Art & Architecture Students Experience Benjamin West Exhibit at UMMA
On September 27, students in Orelia Dann’s American Art and Architecture class traveled to see the University of Michigan Museum of Art’s new exhibit, “Benjamin West: General Wolfe and the Art of Empire.”  As students in the class have learned over the past several weeks, West was one of the great figures of early American art, and his painting, “The Death of General Wolfe,” is the centerpiece of the UMMA’s exhibit.
Students in the class were fortunate enough to receive a private walkthrough of the exhibit and a detailed lecture on West’s main painting just days after the gallery opened. As Dann mentioned to her class afterwards, “West’s piece is most likely the greatest painting currently residing in Michigan.”
“It was a great treat to have a real life view of a painting we studied so much in class,” noted Rae Schueller ’13.

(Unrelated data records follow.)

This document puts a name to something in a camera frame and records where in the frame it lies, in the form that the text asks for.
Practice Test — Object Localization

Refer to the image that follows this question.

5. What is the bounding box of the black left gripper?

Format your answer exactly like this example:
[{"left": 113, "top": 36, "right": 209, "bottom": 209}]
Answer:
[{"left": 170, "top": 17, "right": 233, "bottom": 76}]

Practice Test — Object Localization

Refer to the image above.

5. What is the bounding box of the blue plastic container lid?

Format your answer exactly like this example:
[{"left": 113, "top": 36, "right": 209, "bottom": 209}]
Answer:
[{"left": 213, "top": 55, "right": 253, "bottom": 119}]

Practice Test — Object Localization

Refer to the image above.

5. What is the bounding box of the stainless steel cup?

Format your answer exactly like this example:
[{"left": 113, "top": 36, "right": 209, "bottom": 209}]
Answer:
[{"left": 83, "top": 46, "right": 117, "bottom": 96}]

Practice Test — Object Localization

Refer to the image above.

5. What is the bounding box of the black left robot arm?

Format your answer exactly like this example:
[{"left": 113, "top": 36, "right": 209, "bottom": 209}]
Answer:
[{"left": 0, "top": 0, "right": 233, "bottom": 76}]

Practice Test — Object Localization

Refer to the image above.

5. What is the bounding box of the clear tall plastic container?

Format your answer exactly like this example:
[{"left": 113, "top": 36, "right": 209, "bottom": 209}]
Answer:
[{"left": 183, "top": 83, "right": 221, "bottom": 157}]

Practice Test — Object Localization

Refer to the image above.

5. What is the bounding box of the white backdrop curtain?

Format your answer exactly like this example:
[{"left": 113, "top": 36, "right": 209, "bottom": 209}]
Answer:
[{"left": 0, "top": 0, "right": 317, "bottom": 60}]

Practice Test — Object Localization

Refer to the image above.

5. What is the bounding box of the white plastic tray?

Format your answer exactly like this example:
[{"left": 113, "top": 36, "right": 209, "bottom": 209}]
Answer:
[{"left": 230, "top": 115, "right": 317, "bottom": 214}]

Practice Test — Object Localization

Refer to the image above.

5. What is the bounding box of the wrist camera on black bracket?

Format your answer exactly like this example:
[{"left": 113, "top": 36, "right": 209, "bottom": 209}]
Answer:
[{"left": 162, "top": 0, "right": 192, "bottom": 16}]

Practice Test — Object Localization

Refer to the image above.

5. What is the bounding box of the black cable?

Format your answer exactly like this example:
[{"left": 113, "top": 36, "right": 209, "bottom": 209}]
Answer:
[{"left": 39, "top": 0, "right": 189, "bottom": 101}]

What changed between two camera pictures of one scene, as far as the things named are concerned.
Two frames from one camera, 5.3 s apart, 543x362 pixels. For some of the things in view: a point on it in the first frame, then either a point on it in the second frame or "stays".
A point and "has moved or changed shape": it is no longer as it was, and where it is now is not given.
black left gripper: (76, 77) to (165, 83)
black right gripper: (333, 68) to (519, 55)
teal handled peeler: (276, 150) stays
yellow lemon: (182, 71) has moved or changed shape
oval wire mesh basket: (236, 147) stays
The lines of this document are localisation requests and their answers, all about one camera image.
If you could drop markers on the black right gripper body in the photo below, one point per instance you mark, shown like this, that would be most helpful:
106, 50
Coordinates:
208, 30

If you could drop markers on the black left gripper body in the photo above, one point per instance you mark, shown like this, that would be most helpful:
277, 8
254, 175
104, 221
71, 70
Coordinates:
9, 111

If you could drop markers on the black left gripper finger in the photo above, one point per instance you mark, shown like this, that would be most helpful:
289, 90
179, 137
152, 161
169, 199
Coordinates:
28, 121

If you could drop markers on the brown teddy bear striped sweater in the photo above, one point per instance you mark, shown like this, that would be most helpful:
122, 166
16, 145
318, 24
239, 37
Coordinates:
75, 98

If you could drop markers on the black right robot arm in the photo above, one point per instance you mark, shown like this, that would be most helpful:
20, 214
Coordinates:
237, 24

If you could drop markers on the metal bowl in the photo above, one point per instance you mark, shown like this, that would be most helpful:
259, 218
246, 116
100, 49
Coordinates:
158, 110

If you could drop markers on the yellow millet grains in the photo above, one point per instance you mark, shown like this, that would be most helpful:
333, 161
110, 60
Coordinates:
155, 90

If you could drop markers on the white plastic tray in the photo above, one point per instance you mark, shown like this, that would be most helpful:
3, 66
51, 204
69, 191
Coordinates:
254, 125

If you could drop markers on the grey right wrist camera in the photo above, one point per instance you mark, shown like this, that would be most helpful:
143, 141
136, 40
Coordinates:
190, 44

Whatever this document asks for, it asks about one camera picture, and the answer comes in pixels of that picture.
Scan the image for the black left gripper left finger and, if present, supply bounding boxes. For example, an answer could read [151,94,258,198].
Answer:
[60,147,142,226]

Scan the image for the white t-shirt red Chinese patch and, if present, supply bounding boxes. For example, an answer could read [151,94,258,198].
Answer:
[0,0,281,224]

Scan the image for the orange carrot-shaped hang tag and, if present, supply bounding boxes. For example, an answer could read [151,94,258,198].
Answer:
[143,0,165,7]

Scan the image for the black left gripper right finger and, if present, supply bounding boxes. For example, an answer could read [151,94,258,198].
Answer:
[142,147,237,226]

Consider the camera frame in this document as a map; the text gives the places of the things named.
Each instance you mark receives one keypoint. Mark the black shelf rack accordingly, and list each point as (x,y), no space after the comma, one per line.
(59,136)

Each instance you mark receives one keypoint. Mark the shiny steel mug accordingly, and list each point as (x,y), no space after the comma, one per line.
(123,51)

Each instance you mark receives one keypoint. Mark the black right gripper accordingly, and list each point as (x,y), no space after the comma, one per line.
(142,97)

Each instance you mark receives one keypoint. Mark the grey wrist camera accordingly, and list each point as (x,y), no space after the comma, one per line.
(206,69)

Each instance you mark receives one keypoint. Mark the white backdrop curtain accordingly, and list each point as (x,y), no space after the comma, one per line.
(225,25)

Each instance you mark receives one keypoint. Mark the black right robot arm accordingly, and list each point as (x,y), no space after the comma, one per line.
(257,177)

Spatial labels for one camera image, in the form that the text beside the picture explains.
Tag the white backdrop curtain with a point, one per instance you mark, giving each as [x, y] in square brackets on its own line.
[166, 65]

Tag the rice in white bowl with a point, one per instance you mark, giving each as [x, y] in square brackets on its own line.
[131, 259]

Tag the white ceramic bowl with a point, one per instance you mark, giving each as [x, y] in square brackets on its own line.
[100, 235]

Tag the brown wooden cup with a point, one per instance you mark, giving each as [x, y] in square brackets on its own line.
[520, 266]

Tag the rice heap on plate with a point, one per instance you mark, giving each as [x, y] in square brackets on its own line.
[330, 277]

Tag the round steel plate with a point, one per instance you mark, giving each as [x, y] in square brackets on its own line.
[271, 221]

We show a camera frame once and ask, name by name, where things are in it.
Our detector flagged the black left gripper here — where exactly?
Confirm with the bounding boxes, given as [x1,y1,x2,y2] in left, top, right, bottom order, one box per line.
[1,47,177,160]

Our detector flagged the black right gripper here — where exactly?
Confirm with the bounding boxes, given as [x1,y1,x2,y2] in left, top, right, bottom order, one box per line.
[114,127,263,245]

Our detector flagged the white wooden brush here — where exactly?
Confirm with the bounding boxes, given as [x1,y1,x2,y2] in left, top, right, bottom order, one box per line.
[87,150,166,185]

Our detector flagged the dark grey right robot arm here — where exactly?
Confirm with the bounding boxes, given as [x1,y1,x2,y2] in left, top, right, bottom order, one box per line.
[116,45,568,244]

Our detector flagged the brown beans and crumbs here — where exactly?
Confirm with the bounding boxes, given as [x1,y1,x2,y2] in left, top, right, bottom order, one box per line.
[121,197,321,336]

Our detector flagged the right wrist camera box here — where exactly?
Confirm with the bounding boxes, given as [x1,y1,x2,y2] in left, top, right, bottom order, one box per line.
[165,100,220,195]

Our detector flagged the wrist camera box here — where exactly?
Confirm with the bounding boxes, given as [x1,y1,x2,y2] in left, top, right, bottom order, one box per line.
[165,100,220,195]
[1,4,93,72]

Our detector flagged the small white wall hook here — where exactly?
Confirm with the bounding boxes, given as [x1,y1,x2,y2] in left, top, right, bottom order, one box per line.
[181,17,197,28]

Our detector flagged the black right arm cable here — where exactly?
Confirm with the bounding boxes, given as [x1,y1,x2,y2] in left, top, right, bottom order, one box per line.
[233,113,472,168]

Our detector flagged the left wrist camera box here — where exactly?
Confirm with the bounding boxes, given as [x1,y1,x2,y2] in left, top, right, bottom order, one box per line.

Along with West’s featured painting, the UMMA exhibit also included other artists’ renditions of General Wolfe during the French and Indian War and preserved maps and historical artifacts courtesy of the University’s William L. Clements Historical Library. The exhibit runs through January.
Dann’s class is continuing its study of American art and has also spent time exploring early American architecture. Later in the semester, Dann hopes her class can take more trips, including a visit to the Frank Lloyd Wright house in Grand Rapids.